Chapter 12 #2

“Pretty.” Jewel pressed the bloom to her nose. “For Papa.”

The child had a generous spirit. She was always gathering things for Papa, never for herself. Pebbles, feathers, flowers, leaves, interesting sticks.

Torin received each offering with the same grave courtesy, as if his daughter had handed him a bar of gold.

He displayed them on the mantel in the dining room, swapping out the collection when the new objects threatened to overwhelm the space.

He stored them in a basket he kept under his bed, to be brought out and carefully examined and discussed on days when the weather kept them indoors.

Just about the time Ivy planned to return to the house, she saw Torin quietly joined them.

Unnoticed by Jewel, he watched from a few paces back, his expression soft in a way he probably didn't realize.

He'd taken to walking slightly apart from them during their outings, close enough to observe, but far enough to give Ivy room to teach.

She'd come to understand it wasn't distance Torin sought, at least not the defensive distance of those first difficult days. He wanted perspective—one he hadn’t had much of a chance to use before, when he always had to be so physically close to Jewel.

I’m so glad I can provide him with a different viewpoint.

Sometimes Ivy’s spirit quailed when she thought of all the changes she and his friends wanted him to make so he could come out in society. Patience, she reminded herself. Just like with Jewel.

But the truth was, she had far more confidence in her pupil’s open-hearted growth than she did for Jewel’s closed-off father.

As April eased into May, and May crept toward June, the wildflowers arrived in earnest. Shooting stars—delicate pink blooms on slender stems—dotted the meadow near the lake.

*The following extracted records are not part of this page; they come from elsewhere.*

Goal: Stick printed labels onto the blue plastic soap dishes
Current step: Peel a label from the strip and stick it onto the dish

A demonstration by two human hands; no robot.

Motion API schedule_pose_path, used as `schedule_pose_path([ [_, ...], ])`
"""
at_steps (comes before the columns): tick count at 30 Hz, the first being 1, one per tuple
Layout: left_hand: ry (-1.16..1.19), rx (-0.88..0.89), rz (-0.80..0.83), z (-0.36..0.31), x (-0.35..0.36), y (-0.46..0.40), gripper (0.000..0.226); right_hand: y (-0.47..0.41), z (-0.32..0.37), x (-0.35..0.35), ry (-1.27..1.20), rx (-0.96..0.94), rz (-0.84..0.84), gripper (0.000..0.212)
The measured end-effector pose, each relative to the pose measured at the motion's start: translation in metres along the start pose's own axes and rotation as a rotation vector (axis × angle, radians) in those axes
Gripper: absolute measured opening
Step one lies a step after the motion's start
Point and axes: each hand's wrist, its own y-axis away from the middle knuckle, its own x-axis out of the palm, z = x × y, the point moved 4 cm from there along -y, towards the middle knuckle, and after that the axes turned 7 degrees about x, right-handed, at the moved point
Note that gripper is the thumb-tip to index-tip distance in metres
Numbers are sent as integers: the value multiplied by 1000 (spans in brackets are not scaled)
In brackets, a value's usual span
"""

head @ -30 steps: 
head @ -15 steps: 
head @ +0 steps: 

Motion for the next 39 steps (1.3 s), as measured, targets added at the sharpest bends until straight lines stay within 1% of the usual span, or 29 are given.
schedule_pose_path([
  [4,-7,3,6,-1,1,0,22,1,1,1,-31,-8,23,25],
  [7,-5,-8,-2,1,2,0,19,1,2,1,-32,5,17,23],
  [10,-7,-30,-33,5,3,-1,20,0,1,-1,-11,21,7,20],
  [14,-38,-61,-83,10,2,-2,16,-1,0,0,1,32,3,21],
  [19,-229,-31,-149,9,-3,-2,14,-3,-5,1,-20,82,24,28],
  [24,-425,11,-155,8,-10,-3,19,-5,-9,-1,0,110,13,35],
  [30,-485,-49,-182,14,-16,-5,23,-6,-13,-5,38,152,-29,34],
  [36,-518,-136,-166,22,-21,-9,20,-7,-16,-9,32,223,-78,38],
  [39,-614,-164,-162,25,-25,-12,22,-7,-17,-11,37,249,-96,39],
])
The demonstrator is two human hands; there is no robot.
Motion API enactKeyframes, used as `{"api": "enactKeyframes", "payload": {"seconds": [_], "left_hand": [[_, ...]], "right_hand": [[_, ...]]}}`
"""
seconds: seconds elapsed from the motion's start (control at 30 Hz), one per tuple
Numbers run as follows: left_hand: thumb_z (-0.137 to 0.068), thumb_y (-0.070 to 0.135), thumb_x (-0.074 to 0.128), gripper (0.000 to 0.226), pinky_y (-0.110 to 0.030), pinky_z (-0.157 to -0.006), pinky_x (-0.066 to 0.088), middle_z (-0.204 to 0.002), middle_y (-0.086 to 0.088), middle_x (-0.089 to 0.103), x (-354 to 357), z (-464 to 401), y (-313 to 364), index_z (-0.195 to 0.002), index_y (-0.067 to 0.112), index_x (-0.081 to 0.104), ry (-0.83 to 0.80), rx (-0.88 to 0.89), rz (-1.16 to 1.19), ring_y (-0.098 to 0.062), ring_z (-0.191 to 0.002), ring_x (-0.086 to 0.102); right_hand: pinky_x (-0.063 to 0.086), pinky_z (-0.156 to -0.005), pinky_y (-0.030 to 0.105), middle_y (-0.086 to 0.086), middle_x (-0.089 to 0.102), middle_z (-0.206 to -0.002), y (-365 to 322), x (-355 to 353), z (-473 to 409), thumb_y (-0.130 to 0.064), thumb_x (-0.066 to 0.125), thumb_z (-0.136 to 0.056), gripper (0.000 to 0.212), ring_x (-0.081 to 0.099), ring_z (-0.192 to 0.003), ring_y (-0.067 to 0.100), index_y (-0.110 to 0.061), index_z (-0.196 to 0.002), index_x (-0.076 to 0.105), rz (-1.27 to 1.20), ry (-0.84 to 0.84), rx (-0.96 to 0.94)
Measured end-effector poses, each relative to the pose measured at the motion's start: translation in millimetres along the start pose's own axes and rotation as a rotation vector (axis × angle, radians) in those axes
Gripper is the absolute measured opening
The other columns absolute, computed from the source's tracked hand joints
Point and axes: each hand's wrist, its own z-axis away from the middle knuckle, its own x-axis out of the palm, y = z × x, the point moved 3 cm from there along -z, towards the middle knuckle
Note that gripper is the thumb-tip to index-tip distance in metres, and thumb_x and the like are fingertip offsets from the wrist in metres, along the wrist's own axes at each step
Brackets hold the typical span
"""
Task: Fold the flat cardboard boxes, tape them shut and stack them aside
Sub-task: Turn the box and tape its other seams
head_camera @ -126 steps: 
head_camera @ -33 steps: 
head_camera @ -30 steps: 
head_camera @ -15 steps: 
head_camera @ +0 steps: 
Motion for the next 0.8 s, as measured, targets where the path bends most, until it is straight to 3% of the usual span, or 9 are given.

Glacier lilies appeared on south-facing slopes, bright as drops of liquid sunshine, their petals curving backward like tiny dancers.

“Fair-ees!” Jewel declared when she first saw them, cupping one gently in her hands. “Fair-ee flow-ers!”

Ivy couldn't argue with the uncanny resemblance. “Fairy flowers,” she agreed, falling into whimsy. “At night, they must leave their stems and go dancing under the starry sky. What sound does fairy start with?”

“Fuh! Fuh for Eff!”

Where snow had been were grasses reaching for the sun, spangled with the first brave wildflowers—buttercups and shooting stars and the tiny white blooms Ivy had learned were called spring beauties.

Bitterroot crept along the rocky ground in shades of rose and white. Lupine filled the clearings with purple spikes that attracted bees and butterflies, sending Jewel into raptures of excitement and giving Ivy an excellent opportunity to practice the letter L with her.

Each new bloom became a lesson. Each walk, a classroom.

The forest was more than a textbook. Nature offered an experience that engaged all of Jewel's senses—the rough bark of the pine trees she liked to touch, the sweet fragrance of the glacier lilies she buried her nose in, the bright colors that made her clap her hands in delight.

The felt letters accumulated on the shelf Torin had built in Jewel's room—a growing rainbow of colors and textures that told the story of the girl's progress. Only Y and Z were left.

Each evening before bed, and often during the day, Jewel would stand before the shelf and touch each letter in order, reciting the sounds with the solemnity of a child saying her prayers.

“Aay. Bee. Cee. Dee….” All the way through to whatever letter they'd reached that day, her small finger tracing the shapes.

I was for Ivy. When she learned that letter, Jewel had looked at Ivy with such sweetness that Ivy had to turn away to compose herself.

Some letters came quickly, usually mastered by nighttime. Others required days of patient repetition—Q was particularly vexing, and X might as well have been a foreign language.

But Ivy knew from her years of tutoring that frustration was the enemy of learning, and when she recognized Jewel’s struggles, she simply shifted to something the girl could succeed at, circling back to the difficult letter later. Some letters needed many circles.

“You really have the gift of patience. More than I ever did,” Torin said one evening, looking up from his book to watch Ivy guide Jewel through yet another attempt. “I would have given up on Q days ago.”

“Patience isn't a gift,” Ivy replied, not looking up from where she was positioning Jewel's chalk on the slate. “It's a skill, learned by breathing through your frustration, reaching deep down inside so as not to snap or give up, and then forcing yourself to use a calm voice.”

“By those terms, I guess Jewel has taught me a great deal of patience.”

She looked up with a smile. “And Jewel is teaching me as much as I'm teaching her.”

He was quiet for a moment, fingering the edges of the page he’d been reading. “What is she teaching you?”

Looking down at her pupil, Ivy considered.

“That the speed of learning doesn't determine its value. That the child who takes a week to learn a letter might understand the meaning more deeply than the one who grasps it in an hour. That joy is its own kind of intelligence. To savor the little victories.”

When she glanced up, she saw Torin staring at her with an expression she couldn't quite read—something between wonder and pain, as if she'd put into words a truth he'd always felt—and her traitorous heart fluttered.